(Task):
Go through the lines below and tally each one holding "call". Write only the total.

---- The data

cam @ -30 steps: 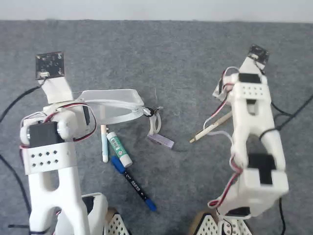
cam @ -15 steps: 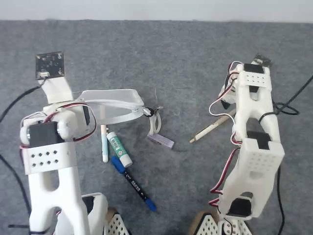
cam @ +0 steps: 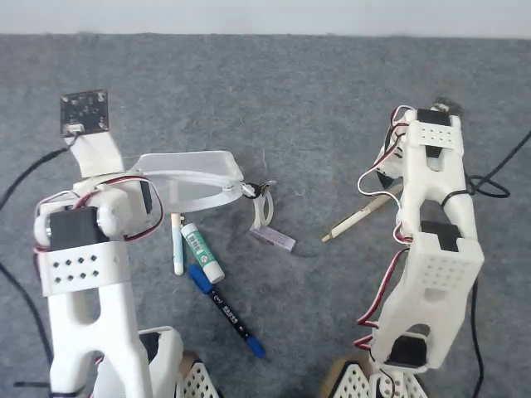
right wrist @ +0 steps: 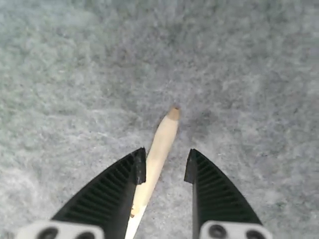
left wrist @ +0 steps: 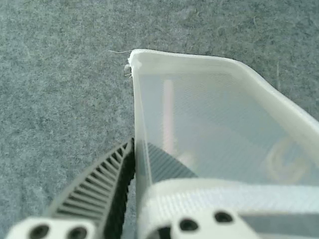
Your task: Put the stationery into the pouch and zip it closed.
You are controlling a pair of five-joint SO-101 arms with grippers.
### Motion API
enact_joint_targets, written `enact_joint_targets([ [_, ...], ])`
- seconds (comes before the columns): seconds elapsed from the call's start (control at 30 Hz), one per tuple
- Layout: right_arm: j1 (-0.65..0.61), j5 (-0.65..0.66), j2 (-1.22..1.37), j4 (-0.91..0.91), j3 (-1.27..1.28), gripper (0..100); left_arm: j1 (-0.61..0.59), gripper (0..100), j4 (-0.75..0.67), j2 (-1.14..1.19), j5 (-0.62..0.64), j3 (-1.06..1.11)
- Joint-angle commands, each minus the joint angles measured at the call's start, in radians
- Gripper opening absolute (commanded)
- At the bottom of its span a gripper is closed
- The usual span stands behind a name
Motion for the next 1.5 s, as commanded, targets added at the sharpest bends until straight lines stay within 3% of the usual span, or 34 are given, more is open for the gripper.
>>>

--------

(Written answer):
2